Repeat the records below exactly.
**** Source data ****
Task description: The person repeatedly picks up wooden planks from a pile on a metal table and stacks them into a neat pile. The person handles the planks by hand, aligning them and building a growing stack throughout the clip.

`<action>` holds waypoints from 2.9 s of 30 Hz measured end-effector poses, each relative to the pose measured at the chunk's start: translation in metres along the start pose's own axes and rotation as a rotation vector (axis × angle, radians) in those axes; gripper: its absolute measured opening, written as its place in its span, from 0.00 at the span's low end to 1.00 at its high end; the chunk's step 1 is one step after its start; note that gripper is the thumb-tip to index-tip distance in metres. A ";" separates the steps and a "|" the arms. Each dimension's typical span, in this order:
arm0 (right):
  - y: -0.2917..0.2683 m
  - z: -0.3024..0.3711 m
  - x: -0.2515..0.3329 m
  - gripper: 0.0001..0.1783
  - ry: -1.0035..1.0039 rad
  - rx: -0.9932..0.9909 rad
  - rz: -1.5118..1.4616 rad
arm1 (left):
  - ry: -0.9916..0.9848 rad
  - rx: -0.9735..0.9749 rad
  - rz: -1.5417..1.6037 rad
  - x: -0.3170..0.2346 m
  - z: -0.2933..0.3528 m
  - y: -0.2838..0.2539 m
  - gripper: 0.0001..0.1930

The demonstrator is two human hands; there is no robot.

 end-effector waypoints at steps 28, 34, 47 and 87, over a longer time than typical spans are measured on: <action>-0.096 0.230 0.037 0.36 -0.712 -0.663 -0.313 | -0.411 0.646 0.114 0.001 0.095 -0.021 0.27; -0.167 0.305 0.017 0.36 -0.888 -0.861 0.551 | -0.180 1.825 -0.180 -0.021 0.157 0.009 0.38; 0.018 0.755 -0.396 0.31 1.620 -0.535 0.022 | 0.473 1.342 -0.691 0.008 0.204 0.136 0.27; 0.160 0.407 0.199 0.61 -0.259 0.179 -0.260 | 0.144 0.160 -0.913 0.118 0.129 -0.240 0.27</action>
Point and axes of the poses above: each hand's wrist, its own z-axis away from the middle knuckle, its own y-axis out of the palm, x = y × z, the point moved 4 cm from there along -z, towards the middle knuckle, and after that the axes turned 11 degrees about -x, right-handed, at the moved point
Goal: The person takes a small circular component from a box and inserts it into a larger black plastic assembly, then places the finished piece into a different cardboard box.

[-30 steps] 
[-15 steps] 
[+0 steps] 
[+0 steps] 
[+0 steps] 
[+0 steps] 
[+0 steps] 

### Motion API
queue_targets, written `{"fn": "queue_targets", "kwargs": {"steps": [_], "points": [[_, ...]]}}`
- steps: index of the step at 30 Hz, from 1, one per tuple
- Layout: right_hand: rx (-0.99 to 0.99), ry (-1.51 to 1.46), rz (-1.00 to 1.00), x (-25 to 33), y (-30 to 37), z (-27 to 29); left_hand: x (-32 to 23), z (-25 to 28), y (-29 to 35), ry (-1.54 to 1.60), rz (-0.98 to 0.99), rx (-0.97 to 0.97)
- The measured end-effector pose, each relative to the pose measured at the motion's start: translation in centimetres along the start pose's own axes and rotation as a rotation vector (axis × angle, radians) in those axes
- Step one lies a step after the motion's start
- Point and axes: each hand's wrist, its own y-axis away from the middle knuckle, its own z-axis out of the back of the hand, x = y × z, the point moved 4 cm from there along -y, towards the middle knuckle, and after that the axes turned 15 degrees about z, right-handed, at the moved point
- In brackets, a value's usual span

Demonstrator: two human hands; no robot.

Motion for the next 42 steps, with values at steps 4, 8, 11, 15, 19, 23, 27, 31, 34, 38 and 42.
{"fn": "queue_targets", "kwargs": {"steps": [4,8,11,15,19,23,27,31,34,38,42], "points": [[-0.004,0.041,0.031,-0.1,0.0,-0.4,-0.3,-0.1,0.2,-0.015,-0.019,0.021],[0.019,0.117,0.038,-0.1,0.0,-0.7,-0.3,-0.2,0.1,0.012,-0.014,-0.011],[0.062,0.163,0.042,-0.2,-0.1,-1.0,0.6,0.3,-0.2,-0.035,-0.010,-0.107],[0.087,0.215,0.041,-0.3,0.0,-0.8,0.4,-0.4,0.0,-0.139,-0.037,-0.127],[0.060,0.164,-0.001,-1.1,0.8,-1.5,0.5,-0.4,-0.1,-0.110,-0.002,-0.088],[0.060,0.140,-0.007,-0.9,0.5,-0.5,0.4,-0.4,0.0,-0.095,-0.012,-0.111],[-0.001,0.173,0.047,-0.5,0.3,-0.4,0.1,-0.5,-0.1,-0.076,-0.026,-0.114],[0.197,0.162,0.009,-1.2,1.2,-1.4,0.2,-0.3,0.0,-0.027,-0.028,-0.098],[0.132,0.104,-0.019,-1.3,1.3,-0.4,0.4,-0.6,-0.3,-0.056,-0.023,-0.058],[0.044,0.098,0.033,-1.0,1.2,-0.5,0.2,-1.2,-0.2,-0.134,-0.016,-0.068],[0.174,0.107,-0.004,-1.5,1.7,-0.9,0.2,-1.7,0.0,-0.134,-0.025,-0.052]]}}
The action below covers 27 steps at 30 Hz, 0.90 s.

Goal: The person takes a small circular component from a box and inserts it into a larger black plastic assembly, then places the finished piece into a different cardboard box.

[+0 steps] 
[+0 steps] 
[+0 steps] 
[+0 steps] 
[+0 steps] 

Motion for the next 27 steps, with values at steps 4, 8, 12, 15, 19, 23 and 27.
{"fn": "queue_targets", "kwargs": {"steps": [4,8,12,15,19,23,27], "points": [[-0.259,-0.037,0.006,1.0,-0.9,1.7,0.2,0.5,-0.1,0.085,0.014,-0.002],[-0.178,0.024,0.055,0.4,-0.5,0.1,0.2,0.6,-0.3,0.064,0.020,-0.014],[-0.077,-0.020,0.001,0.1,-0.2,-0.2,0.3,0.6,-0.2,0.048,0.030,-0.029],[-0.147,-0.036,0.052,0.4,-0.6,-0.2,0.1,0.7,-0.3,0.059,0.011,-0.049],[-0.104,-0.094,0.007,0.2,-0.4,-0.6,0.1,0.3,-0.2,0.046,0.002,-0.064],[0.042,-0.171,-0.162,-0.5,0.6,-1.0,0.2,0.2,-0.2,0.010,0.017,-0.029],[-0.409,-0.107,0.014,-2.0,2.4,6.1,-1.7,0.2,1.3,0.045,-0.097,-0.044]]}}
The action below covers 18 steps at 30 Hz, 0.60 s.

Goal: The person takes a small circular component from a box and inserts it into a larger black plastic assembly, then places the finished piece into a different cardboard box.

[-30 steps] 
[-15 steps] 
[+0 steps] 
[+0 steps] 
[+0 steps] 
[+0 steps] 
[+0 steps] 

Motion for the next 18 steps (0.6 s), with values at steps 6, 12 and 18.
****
**Result for this exercise**
Task description: The person repeatedly picks up wooden planks from a pile on a metal table and stacks them into a neat pile. The person handles the planks by hand, aligning them and building a growing stack throughout the clip.

`<action>` holds waypoints from 2.9 s of 30 Hz measured end-effector poses, each relative to the pose measured at the chunk's start: translation in metres along the start pose's own axes and rotation as a rotation vector (axis × angle, radians) in those axes; gripper: its absolute measured opening, written as its place in its span, from 0.00 at the span's low end to 1.00 at its high end; the chunk's step 1 is one step after its start; note that gripper is the thumb-tip to index-tip distance in metres. A ";" separates the steps and a "|" the arms. Each dimension's typical span, in this order:
arm0 (right):
  - y: -0.2917..0.2683 m
  - z: -0.3024..0.3711 m
  - x: -0.2515..0.3329 m
  - gripper: 0.0001..0.1783
  - ry: -1.0035..1.0039 rad
  - rx: -0.9932..0.9909 rad
  - rz: -1.5118..1.4616 rad
arm1 (left):
  - ry: -0.9916..0.9848 rad
  - rx: -0.9735..0.9749 rad
  - rz: -1.5417..1.6037 rad
  - x: -0.3170..0.2346 m
  - z: -0.2933..0.3528 m
  - y: -0.2838..0.2539 m
  - gripper: 0.0001..0.1930

The demonstrator is two human hands; there is no robot.

 end-effector waypoints at steps 28, 34, 47 and 87, over a longer time than typical spans are measured on: <action>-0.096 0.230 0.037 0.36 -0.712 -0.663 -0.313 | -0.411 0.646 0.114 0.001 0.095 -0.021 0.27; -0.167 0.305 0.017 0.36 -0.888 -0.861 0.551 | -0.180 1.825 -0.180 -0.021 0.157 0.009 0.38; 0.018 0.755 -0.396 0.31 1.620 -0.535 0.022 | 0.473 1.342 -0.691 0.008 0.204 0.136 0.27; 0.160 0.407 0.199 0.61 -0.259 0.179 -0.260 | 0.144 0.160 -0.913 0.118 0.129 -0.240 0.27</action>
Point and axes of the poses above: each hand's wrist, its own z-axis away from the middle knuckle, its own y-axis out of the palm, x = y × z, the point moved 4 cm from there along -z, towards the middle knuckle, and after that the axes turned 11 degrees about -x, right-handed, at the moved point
Goal: The person takes a small circular component from a box and inserts it into a larger black plastic assembly, then places the finished piece into a different cardboard box.

[-30 steps] 
[-15 steps] 
[+0 steps] 
[+0 steps] 
[+0 steps] 
[+0 steps] 
[+0 steps] 

### Motion API
queue_targets, written `{"fn": "queue_targets", "kwargs": {"steps": [_], "points": [[_, ...]]}}`
- steps: index of the step at 30 Hz, from 1, one per tuple
- Layout: right_hand: rx (-0.99 to 0.99), ry (-1.51 to 1.46), rz (-1.00 to 1.00), x (-25 to 33), y (-30 to 37), z (-27 to 29); left_hand: x (-32 to 23), z (-25 to 28), y (-29 to 35), ry (-1.54 to 1.60), rz (-0.98 to 0.99), rx (-0.97 to 0.97)
- The measured end-effector pose, each relative to the pose measured at the motion's start: translation in centimetres along the start pose's own axes and rotation as a rotation vector (axis × angle, radians) in those axes
- Step one lies a step after the motion's start
- Point and axes: each hand's wrist, its own y-axis away from the middle knuckle, its own z-axis out of the back of the hand, x = y × z, the point moved 4 cm from there along -y, towards the middle knuckle, and after that the axes turned 15 degrees about z, right-handed, at the moved point
- In brackets, a value's usual span

Demonstrator: two human hands; no robot.

Motion for the next 42 steps, with values at steps 4, 8, 11, 15, 19, 23, 27, 31, 34, 38 and 42.
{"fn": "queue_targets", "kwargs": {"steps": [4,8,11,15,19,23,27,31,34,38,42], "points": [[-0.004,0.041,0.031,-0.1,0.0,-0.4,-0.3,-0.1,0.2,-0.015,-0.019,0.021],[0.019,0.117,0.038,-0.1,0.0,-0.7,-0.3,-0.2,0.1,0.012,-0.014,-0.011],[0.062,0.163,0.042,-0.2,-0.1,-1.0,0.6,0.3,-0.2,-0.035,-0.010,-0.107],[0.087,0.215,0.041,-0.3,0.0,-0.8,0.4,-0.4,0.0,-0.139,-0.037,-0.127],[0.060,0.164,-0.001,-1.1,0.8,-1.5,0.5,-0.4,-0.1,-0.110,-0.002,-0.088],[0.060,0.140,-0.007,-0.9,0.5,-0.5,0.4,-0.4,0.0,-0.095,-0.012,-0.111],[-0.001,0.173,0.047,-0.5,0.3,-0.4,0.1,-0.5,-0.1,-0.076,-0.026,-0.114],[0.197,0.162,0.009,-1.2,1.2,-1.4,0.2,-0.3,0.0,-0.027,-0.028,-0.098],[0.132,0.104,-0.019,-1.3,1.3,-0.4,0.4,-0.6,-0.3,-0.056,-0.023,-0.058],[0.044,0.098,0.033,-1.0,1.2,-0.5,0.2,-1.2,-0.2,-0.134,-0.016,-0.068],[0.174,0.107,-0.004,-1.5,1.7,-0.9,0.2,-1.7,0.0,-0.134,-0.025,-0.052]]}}
The action below covers 27 steps at 30 Hz, 0.90 s.

Goal: The person takes a small circular component from a box and inserts it into a larger black plastic assembly, then places the finished piece into a different cardboard box.

[+0 steps] 
[+0 steps] 
[+0 steps] 
[+0 steps] 
[+0 steps] 

Motion for the next 27 steps, with values at steps 4, 8, 12, 15, 19, 23 and 27.
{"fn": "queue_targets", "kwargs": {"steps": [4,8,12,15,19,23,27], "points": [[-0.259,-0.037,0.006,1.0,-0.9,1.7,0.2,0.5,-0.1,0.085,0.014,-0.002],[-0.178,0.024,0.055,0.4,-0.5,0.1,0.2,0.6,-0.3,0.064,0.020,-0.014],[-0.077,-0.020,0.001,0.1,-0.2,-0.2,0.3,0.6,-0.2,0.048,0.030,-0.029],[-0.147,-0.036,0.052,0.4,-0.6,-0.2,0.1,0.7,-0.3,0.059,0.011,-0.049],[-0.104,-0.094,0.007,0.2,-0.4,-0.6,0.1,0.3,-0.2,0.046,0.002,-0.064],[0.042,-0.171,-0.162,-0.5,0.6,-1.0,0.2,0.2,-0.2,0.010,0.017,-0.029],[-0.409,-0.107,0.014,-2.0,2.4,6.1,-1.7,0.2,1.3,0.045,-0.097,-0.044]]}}
The action below covers 18 steps at 30 Hz, 0.60 s.

Goal: The person takes a small circular component from a box and inserts it into a larger black plastic assembly, then places the finished piece into a different cardboard box.

[-30 steps] 
[-15 steps] 
[+0 steps] 
[+0 steps] 
[+0 steps] 
[+0 steps] 
[+0 steps] 

Motion for the next 18 steps (0.6 s), with values at steps 6, 12 and 18.

The work on the exercise is done.